● Task prompt
Your response should be the listing below, repeated exactly and in full.

● Data extract
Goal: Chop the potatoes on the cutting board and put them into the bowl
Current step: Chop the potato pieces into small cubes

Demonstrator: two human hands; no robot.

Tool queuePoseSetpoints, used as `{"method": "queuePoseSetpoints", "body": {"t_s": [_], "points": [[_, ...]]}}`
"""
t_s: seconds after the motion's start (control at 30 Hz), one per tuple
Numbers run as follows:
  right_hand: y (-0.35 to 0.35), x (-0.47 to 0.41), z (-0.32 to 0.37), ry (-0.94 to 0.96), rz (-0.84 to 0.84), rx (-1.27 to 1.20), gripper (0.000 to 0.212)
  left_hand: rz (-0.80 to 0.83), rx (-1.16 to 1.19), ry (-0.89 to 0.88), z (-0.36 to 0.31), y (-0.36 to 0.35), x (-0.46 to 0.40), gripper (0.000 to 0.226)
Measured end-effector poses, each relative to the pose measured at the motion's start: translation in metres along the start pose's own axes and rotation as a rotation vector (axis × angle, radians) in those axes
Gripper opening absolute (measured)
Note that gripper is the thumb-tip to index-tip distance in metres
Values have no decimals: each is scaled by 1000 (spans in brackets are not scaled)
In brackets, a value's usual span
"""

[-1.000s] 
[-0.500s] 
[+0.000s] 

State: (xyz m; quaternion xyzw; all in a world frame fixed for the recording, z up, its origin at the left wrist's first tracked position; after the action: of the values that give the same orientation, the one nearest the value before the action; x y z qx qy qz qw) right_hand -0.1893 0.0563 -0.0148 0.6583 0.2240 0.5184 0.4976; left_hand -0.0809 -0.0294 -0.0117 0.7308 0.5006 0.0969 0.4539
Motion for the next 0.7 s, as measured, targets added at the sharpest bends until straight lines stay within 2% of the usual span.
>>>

● Answer section
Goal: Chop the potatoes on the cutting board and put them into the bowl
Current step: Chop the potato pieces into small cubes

Demonstrator: two human hands; no robot.

Tool queuePoseSetpoints, used as `{"method": "queuePoseSetpoints", "body": {"t_s": [_], "points": [[_, ...]]}}`
"""
t_s: seconds after the motion's start (control at 30 Hz), one per tuple
Numbers run as follows:
  right_hand: y (-0.35 to 0.35), x (-0.47 to 0.41), z (-0.32 to 0.37), ry (-0.94 to 0.96), rz (-0.84 to 0.84), rx (-1.27 to 1.20), gripper (0.000 to 0.212)
  left_hand: rz (-0.80 to 0.83), rx (-1.16 to 1.19), ry (-0.89 to 0.88), z (-0.36 to 0.31), y (-0.36 to 0.35), x (-0.46 to 0.40), gripper (0.000 to 0.226)
Measured end-effector poses, each relative to the pose measured at the motion's start: translation in metres along the start pose's own axes and rotation as a rotation vector (axis × angle, radians) in those axes
Gripper opening absolute (measured)
Note that gripper is the thumb-tip to index-tip distance in metres
Values have no decimals: each is scaled by 1000 (spans in brackets are not scaled)
In brackets, a value's usual span
"""

[-1.000s] 
[-0.500s] 
[+0.000s] 

State: (xyz m; quaternion xyzw; all in a world frame fixed for the recording, z up, its origin at the left wrist's first tracked position; after the action: of the values that give the same orientation, the one nearest the value before the action; x y z qx qy qz qw) right_hand -0.1893 0.0563 -0.0148 0.6583 0.2240 0.5184 0.4976; left_hand -0.0809 -0.0294 -0.0117 0.7308 0.5006 0.0969 0.4539
Motion for the next 0.7 s, as measured, targets added at the sharpest bends until straight lines stay within 2% of the usual span.
>>>

This exercise is complete.